We went to DEFCON 2. And eventually pieced together this story:
- A little over two weeks ago, we added a new feature that sent this vendor more requests containing Unicode characters. Most likely (I still don’t have all the details) we’re now asking for information for more international companies, which can contain Unicode characters in their names, addresses, or city names.
- We knew about our code change, of course. But since our requests were within our SLA of five queries per second, we didn’t give it a second thought. We didn’t collect statistics on the types of names sent to this vendor, because there wasn’t any reason to.
- But it caused their system to choke. It’s still not clear why. We’re throttled to 5 QPS, and their service is advertised for having foreign company information. Sending them more company names or addresses with Unicode characters should be NBD.
- Whatever the true cause, our calls affected their response time to other customers’ API calls. (!)
- They decided to fix this by disabling our API key. Without telling us.
There were so many unforced errors here that I almost don’t know where to begin.

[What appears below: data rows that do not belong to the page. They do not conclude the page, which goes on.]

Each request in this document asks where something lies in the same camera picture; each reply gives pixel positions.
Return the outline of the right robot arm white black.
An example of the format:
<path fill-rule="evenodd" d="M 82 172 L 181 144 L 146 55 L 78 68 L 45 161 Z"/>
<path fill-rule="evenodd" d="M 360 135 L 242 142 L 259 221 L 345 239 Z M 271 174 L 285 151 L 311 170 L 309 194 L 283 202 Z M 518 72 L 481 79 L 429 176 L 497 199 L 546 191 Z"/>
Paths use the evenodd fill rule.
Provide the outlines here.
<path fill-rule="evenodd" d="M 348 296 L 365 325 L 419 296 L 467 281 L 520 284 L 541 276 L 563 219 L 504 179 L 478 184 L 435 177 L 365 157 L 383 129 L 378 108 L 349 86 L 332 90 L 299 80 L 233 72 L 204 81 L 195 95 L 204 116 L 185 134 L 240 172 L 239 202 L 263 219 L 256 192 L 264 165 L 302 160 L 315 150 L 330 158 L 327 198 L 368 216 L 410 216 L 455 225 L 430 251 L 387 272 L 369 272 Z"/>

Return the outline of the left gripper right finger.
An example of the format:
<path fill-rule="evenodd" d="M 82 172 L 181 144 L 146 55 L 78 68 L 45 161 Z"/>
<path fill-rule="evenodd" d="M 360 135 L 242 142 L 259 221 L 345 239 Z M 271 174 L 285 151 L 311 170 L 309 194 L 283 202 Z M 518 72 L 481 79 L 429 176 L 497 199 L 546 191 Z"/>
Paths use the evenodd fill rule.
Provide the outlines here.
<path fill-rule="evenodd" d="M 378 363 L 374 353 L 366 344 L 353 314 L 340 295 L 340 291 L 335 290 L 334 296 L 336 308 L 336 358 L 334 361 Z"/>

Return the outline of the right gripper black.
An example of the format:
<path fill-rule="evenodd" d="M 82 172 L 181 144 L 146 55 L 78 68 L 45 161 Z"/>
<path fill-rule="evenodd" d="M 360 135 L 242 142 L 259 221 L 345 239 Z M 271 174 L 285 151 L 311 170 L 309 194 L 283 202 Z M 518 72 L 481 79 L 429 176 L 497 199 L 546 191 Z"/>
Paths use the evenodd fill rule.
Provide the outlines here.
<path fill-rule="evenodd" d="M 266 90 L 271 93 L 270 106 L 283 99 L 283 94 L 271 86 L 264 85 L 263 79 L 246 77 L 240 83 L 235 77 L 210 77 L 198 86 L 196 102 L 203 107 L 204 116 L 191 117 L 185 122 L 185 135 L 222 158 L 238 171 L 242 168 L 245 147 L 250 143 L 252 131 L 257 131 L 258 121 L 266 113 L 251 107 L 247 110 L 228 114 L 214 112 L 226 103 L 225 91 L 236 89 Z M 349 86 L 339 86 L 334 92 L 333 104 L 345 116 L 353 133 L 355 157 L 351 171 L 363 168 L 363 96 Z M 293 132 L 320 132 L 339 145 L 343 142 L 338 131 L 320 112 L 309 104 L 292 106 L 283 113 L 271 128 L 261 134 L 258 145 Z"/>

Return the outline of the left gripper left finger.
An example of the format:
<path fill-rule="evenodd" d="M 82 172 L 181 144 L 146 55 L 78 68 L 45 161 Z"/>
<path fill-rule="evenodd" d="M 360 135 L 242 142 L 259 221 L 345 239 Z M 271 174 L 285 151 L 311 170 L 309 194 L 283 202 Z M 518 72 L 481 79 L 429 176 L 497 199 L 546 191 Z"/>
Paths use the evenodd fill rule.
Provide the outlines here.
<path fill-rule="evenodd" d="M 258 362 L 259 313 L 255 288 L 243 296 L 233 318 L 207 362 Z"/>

- Their system is designed such that one customer can significantly affect their other customers. We weren’t doing a DoS attack — we were using their system as documented, and within our QPS limit. This is a system with no headroom or scalability.
- They didn’t know about the performance problem until we told them. So they have no system or application monitoring.

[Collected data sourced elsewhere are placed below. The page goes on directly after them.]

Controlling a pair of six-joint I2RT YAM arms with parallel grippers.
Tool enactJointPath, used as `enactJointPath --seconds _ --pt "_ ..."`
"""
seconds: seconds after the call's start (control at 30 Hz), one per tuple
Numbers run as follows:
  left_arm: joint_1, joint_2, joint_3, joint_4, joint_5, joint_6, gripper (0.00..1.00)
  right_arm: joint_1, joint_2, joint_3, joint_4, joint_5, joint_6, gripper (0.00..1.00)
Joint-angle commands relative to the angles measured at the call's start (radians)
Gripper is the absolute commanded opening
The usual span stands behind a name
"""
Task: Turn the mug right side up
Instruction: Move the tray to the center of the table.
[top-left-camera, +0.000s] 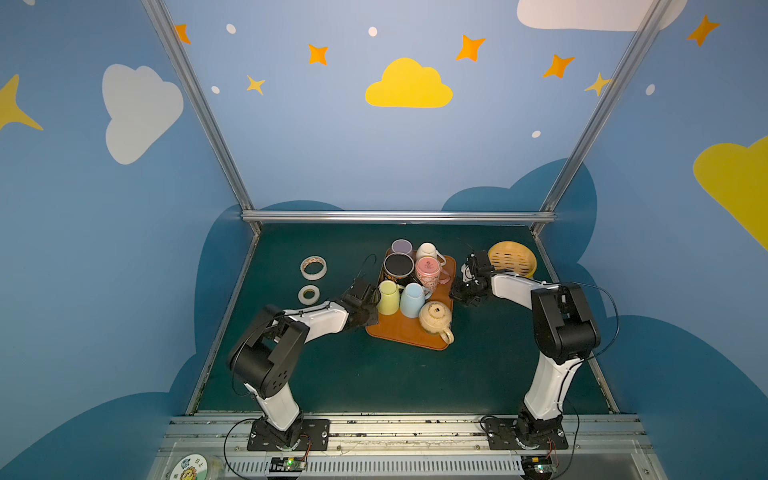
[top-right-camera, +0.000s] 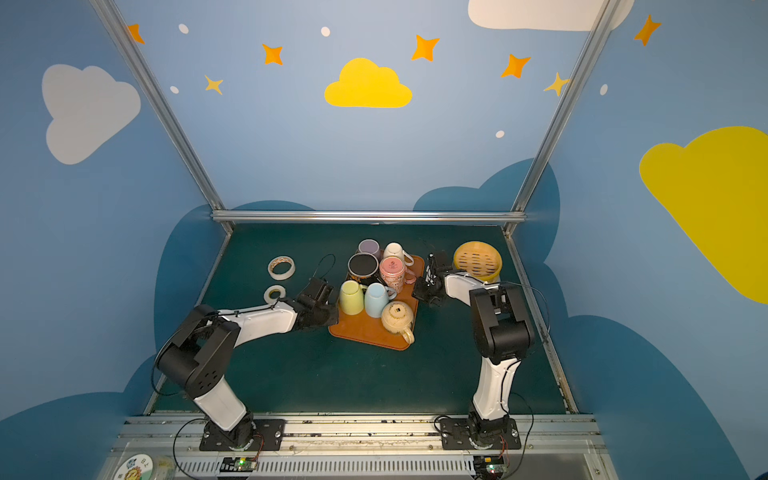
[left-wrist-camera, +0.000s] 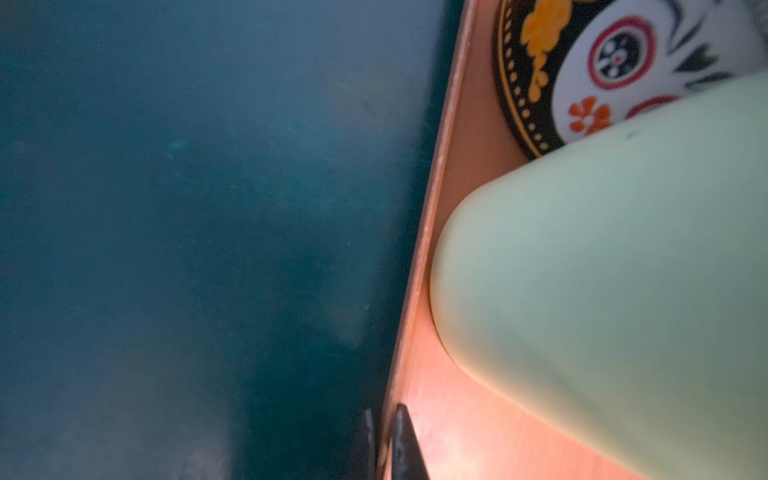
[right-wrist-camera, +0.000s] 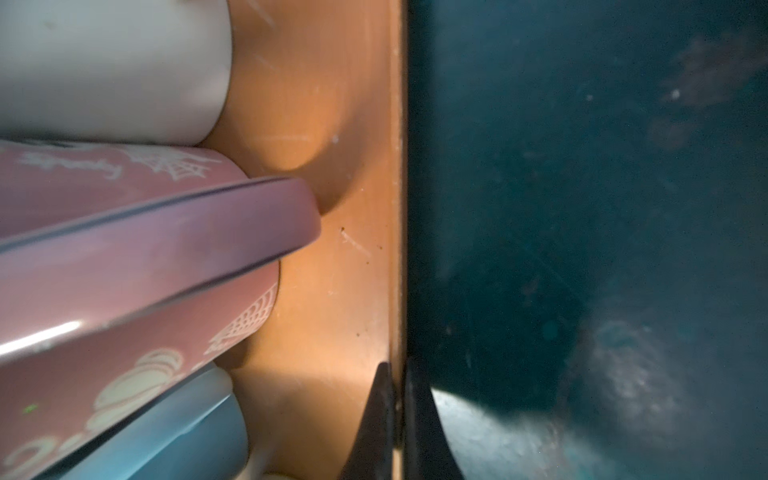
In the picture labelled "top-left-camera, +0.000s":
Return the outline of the pink ghost pattern mug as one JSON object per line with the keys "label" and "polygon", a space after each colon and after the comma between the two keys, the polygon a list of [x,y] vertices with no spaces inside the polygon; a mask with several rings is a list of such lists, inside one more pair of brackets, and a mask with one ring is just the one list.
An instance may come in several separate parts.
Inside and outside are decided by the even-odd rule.
{"label": "pink ghost pattern mug", "polygon": [[446,285],[451,281],[450,274],[443,268],[437,258],[424,256],[415,263],[417,280],[423,287],[434,293],[439,285]]}

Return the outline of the white ceramic mug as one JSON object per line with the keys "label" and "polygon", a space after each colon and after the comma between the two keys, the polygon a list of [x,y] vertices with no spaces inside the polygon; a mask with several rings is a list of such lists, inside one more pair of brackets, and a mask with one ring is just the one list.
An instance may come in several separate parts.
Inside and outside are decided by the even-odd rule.
{"label": "white ceramic mug", "polygon": [[440,265],[445,265],[447,263],[447,260],[444,255],[442,255],[437,247],[430,242],[424,242],[422,243],[415,253],[415,259],[416,261],[419,261],[422,258],[429,257],[432,259],[435,259],[439,262]]}

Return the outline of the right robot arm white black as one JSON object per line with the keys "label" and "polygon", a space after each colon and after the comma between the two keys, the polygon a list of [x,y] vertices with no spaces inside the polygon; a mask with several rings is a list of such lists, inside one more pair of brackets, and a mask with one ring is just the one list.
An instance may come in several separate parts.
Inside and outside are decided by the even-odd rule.
{"label": "right robot arm white black", "polygon": [[487,252],[473,252],[461,266],[461,278],[453,282],[450,297],[469,305],[489,295],[532,312],[539,360],[513,431],[521,447],[538,448],[559,436],[568,390],[599,346],[599,328],[580,285],[539,282],[498,270]]}

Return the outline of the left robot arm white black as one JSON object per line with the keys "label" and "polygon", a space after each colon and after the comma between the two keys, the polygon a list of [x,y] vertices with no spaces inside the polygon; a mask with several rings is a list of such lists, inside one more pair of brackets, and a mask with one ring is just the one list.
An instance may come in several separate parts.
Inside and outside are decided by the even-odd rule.
{"label": "left robot arm white black", "polygon": [[378,288],[357,278],[338,298],[285,310],[267,305],[254,317],[227,358],[227,367],[262,410],[254,422],[255,449],[293,449],[303,433],[303,413],[289,380],[306,343],[378,322]]}

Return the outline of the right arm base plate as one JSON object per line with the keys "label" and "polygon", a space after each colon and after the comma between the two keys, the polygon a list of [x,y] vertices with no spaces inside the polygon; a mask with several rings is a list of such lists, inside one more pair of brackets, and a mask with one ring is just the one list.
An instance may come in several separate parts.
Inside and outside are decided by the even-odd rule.
{"label": "right arm base plate", "polygon": [[484,416],[479,426],[491,450],[561,450],[569,447],[562,420],[562,415],[543,422]]}

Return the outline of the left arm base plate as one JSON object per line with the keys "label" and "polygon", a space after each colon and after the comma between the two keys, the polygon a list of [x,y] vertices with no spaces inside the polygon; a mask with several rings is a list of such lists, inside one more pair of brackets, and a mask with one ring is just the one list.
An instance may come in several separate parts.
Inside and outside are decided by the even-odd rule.
{"label": "left arm base plate", "polygon": [[326,451],[331,422],[328,419],[304,419],[299,416],[285,431],[278,430],[265,417],[251,427],[248,451]]}

- They concluded Unicode characters were the cause. If this conclusion is wrong, there’s an even more intense failure here. If it’s right, then their system for returning information on international companies chokes on Unicode characters.
- They’ve previously asked us to change our application to reduce their system load. We found these requests odd, but we made the changes; and in all fairness, our application wound up better for the changes anyway. We’ve always been easy to contact, responded quickly, and cooperated successfully with them.
- But they concluded this time that they didn’t want to talk to us.
- So they disabled our API key without warning.
- And they didn’t tell us after the fact, either. We found out only because I saw a problem at our end.
Late today during a concall, their primary technical support person repeatedly tried justifying their actions. He wouldn’t admit that what they did was unprofessional.
We’re all still in a bit of shock over this. I hope we’ll get more details tomorrow.